Copy all lines holding the word "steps" from the entries.

[Collected data entries]
* * * * * * *
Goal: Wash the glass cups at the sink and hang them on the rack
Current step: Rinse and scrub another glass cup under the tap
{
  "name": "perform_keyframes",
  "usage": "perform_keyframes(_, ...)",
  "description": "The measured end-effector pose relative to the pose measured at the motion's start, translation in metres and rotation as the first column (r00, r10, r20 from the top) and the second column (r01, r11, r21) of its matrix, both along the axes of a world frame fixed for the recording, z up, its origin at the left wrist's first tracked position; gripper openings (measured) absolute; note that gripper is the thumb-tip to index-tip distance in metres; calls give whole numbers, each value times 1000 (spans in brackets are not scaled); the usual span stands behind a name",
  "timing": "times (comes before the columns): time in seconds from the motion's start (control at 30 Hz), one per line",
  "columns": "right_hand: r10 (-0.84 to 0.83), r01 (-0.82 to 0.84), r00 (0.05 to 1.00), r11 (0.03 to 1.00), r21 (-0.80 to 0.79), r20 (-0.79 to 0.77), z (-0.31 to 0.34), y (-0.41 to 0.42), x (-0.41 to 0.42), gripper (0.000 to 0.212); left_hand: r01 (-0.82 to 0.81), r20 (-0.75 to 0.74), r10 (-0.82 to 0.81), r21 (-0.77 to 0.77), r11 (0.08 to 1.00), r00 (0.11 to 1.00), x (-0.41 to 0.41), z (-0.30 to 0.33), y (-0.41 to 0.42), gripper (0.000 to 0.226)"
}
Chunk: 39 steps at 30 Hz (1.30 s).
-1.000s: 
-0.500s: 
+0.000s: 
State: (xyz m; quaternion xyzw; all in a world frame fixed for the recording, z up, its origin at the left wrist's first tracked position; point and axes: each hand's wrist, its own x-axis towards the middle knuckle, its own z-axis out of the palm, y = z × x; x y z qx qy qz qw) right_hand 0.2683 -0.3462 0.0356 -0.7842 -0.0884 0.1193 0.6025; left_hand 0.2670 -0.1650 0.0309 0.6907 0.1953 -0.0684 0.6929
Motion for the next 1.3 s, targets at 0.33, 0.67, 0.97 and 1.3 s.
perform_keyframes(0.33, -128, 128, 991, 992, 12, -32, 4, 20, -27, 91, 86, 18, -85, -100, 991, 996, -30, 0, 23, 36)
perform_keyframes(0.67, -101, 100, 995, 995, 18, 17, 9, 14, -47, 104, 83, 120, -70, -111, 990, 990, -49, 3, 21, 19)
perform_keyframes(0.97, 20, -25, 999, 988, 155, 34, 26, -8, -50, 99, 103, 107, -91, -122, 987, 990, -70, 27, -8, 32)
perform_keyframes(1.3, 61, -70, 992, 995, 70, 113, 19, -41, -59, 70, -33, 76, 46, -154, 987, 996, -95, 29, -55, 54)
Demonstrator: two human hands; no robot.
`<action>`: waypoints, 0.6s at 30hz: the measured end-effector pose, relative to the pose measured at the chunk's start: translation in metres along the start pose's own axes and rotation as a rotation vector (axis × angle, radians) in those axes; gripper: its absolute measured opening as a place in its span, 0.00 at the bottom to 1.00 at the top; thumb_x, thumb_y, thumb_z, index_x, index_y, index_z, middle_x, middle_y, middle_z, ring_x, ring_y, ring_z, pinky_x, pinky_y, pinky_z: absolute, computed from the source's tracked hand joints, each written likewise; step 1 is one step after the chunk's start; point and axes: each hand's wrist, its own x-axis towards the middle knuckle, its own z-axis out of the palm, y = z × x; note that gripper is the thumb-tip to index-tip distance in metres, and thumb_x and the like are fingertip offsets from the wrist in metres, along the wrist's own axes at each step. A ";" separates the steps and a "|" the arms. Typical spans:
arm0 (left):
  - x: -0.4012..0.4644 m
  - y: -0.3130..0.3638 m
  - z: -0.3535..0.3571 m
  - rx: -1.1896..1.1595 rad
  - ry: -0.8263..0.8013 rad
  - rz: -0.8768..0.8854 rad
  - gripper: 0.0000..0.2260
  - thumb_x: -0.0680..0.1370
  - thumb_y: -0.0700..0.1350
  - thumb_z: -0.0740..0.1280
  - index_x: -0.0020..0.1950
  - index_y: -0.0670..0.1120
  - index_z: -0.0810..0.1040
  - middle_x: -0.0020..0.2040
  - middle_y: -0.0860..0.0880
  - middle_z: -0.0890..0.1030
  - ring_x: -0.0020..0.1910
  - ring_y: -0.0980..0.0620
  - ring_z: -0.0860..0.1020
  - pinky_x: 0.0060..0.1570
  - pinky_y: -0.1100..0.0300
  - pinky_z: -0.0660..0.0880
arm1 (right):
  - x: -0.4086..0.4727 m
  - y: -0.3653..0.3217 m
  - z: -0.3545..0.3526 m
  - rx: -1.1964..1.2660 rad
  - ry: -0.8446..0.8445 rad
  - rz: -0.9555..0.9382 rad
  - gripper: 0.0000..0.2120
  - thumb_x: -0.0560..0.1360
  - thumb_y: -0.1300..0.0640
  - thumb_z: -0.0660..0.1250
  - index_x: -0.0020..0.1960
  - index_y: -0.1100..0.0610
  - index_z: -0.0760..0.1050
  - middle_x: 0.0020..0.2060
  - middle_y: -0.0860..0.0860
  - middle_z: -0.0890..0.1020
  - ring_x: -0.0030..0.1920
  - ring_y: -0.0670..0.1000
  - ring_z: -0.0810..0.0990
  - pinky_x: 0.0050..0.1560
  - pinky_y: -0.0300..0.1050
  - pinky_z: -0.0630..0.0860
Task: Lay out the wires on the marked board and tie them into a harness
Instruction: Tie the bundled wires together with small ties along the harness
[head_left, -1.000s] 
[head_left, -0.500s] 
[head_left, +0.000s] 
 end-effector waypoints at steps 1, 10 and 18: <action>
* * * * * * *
> Result
Chunk: 39 steps at 30 Hz (1.30 s).
`<action>`: waypoints, 0.6s at 30hz: the measured end-effector pose, relative to the pose measured at the chunk's start: translation in metres along the start pose's own axes and rotation as a rotation vector (axis × angle, radians) in those axes; gripper: its absolute measured opening as a place in its span, 0.00 at the bottom to 1.00 at the top; thumb_x, thumb_y, thumb_z, index_x, index_y, index_z, middle_x, middle_y, middle_z, ring_x, ring_y, ring_z, pinky_x, pinky_y, pinky_z: absolute, computed from the source's tracked hand joints, each written likewise; step 1 is one step after the chunk's start; point and axes: each hand's wrist, its own x-axis towards the middle knuckle, its own z-axis out of the palm, y = z × x; note that gripper is the thumb-tip to index-tip distance in metres, and thumb_x and the like are fingertip offsets from the wrist in metres, along the wrist's own axes at each step. A ";" separates the steps and a "|" the arms. Typical spans:
 end-effector waypoints at steps 1, 10 and 18: <action>

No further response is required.